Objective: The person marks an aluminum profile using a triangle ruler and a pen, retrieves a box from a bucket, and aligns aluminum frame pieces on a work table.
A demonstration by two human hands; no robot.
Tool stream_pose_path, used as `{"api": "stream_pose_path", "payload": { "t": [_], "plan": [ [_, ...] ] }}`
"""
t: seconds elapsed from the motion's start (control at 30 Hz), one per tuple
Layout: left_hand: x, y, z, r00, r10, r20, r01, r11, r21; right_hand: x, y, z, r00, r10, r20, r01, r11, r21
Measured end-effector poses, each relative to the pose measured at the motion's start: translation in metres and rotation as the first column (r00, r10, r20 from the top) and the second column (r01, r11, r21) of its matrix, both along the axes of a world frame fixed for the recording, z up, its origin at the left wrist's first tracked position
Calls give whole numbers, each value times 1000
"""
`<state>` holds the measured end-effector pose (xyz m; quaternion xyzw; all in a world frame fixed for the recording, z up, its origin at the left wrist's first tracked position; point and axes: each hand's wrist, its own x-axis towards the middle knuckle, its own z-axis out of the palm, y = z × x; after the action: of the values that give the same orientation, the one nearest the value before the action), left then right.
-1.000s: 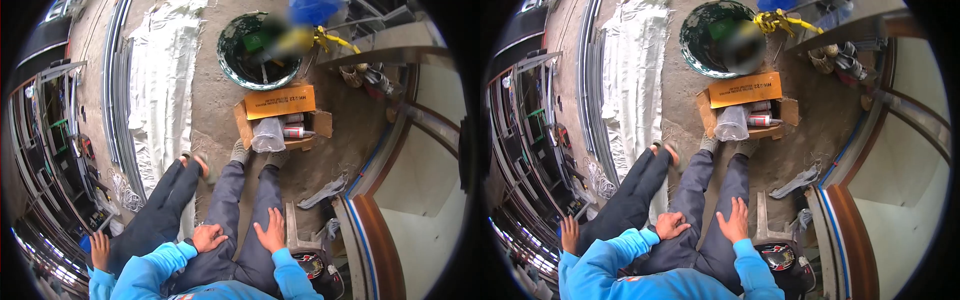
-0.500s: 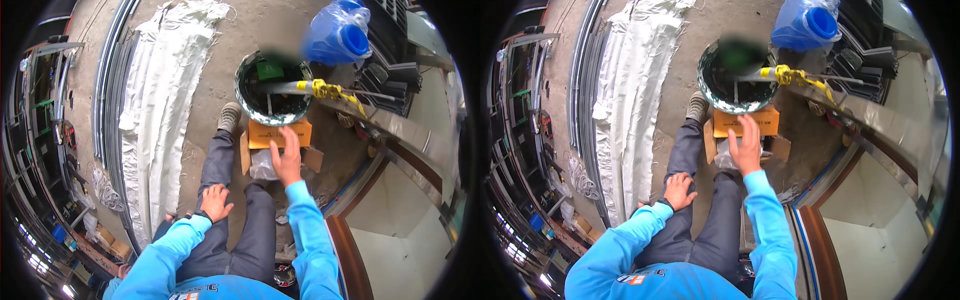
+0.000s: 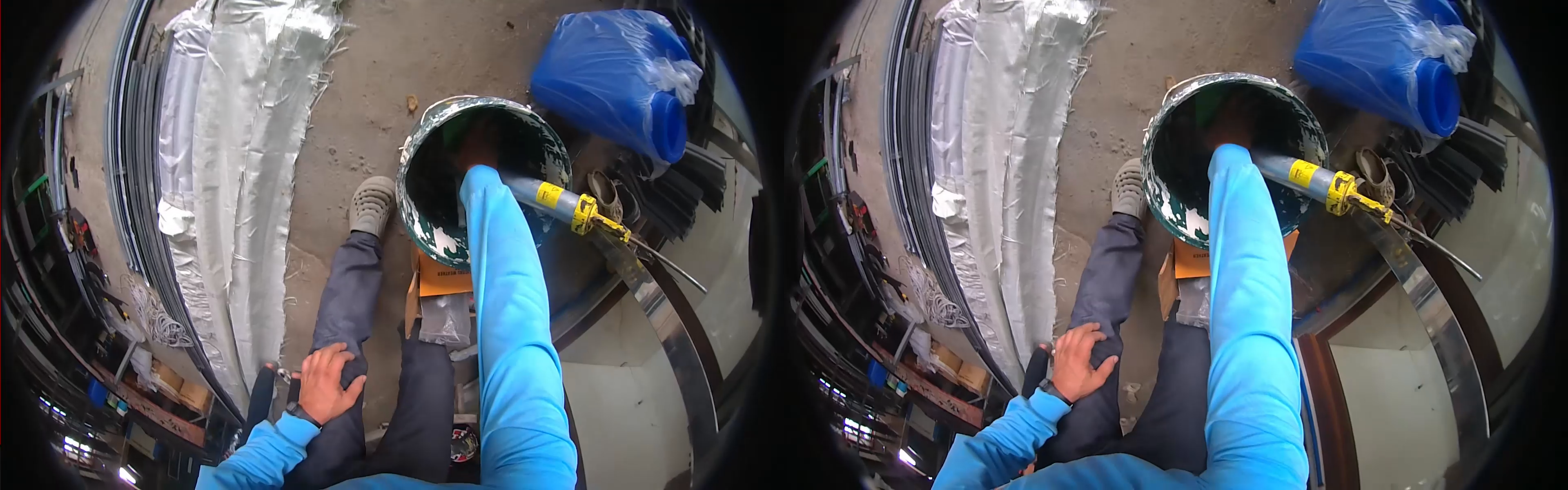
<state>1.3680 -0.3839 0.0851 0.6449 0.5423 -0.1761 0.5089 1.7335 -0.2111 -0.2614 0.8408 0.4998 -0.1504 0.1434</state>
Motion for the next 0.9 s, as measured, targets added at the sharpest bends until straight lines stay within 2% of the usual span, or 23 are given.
{"api": "stream_pose_path", "payload": {
  "t": [0.1, 0.2, 0.23, 0.27, 0.3, 0.33, 0.4, 0.43, 0.47, 0.5, 0.53, 0.6, 0.63, 0.73, 0.83, 0.87, 0.9],
  "plan": [
    [5, 2, 0, 1000, 24, 12, -24, 1000, 14, 1, 20, 35, 980, -118, -163, 106, 991, -84],
    [14, 2, 3, 1000, 17, 20, -18, 998, 55, 13, 35, 92, 848, -328, -416, 228, 934, -274],
    [16, 1, 5, 1000, 16, 21, -17, 999, 48, 11, 9, 88, 921, -167, -351, 204, 976, 72],
    [19, 1, 7, 1000, 15, 27, -16, 999, 46, 9, -4, 100, 944, -211, -254, 232, 971, 53],
    [24, 0, 6, 999, 18, 37, -19, 999, 43, 9, -11, 136, 952, -99, -289, 165, 963, 212],
    [30, -1, 0, 981, 136, 136, -143, 989, 40, 6, -17, 182, 952, 15, -307, 102, 926, 363],
    [46, 4, -21, 881, 345, 323, -364, 931, -4, 0, -37, 256, 925, 98, -366, 74, 900, 430],
    [64, 12, -30, 720, 605, 341, -552, 796, -248, -8, -52, 289, 906, 78, -415, 107, 909, 404],
    [85, 21, -40, 510, 810, 289, -655, 584, -480, -16, -68, 320, 887, 50, -459, 144, 915, 378],
    [105, 29, -48, 352, 902, 251, -673, 430, -601, -26, -84, 351, 849, 8, -529, 192, 927, 322],
    [120, 31, -55, 188, 965, 183, -655, 262, -709, -37, -101, 376, 804, -37, -594, 235, 936, 260],
    [131, 18, -69, -51, 997, 54, -413, 28, -911, -55, -136, 407, 792, -11, -610, 166, 966, 199],
    [135, 13, -75, -151, 988, -37, -255, -76, -964, -60, -151, 418, 756, -62, -652, 196, 971, 135],
    [121, -9, -80, -138, 987, -85, -156, -106, -982, -52, -166, 450, 816, -23, -578, 101, 990, 102],
    [115, -16, -70, -62, 996, -62, -203, -73, -976, -35, -172, 454, 869, 90, -487, 14, 978, 207],
    [117, -14, -66, -41, 998, -54, -200, -61, -978, -30, -171, 457, 860, 85, -504, 21, 979, 201],
    [122, -15, -65, -19, 999, -46, -270, -50, -962, -25, -171, 461, 848, 79, -524, 25, 982, 188]
  ]
}}
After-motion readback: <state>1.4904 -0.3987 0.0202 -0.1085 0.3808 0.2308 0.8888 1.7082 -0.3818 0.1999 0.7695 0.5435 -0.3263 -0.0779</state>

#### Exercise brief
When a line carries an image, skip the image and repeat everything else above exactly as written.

#### Solution to this task
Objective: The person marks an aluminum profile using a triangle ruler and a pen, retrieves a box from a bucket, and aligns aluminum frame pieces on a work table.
A demonstration by two human hands; no robot.
Tool stream_pose_path, used as `{"api": "stream_pose_path", "payload": { "t": [_], "plan": [ [_, ...] ] }}`
"""
t: seconds elapsed from the motion's start (control at 30 Hz), one per tuple
Layout: left_hand: x, y, z, r00, r10, r20, r01, r11, r21; right_hand: x, y, z, r00, r10, r20, r01, r11, r21
Measured end-effector poses, each relative to the pose measured at the motion's start: translation in metres and rotation as the first column (r00, r10, r20 from the top) and the second column (r01, r11, r21) of its matrix, both along the axes of a world frame fixed for the recording, z up, its origin at the left wrist's first tracked position
Calls give whole numbers, each value times 1000
"""
`<state>` holds the measured end-effector pose (xyz m; quaternion xyzw; all in a world frame fixed for the recording, z up, its origin at the left wrist's first tracked position; point and axes: each hand's wrist, its own x-axis towards the middle knuckle, its own z-axis out of the palm, y = z × x; after the action: of the values that give the same orientation, the one nearest the value before the action), left then right.
-1.000s: 
-0.500s: 
+0.000s: 
<state>1.3680 -0.3839 0.0851 0.6449 0.5423 -0.1761 0.5089 1.7335 -0.2111 -0.2614 0.8408 0.4998 -0.1504 0.1434</state>
Motion for the next 0.9 s, as measured, targets added at the sharpest bends until straight lines stay within 2% of the usual span, or 23 are given.
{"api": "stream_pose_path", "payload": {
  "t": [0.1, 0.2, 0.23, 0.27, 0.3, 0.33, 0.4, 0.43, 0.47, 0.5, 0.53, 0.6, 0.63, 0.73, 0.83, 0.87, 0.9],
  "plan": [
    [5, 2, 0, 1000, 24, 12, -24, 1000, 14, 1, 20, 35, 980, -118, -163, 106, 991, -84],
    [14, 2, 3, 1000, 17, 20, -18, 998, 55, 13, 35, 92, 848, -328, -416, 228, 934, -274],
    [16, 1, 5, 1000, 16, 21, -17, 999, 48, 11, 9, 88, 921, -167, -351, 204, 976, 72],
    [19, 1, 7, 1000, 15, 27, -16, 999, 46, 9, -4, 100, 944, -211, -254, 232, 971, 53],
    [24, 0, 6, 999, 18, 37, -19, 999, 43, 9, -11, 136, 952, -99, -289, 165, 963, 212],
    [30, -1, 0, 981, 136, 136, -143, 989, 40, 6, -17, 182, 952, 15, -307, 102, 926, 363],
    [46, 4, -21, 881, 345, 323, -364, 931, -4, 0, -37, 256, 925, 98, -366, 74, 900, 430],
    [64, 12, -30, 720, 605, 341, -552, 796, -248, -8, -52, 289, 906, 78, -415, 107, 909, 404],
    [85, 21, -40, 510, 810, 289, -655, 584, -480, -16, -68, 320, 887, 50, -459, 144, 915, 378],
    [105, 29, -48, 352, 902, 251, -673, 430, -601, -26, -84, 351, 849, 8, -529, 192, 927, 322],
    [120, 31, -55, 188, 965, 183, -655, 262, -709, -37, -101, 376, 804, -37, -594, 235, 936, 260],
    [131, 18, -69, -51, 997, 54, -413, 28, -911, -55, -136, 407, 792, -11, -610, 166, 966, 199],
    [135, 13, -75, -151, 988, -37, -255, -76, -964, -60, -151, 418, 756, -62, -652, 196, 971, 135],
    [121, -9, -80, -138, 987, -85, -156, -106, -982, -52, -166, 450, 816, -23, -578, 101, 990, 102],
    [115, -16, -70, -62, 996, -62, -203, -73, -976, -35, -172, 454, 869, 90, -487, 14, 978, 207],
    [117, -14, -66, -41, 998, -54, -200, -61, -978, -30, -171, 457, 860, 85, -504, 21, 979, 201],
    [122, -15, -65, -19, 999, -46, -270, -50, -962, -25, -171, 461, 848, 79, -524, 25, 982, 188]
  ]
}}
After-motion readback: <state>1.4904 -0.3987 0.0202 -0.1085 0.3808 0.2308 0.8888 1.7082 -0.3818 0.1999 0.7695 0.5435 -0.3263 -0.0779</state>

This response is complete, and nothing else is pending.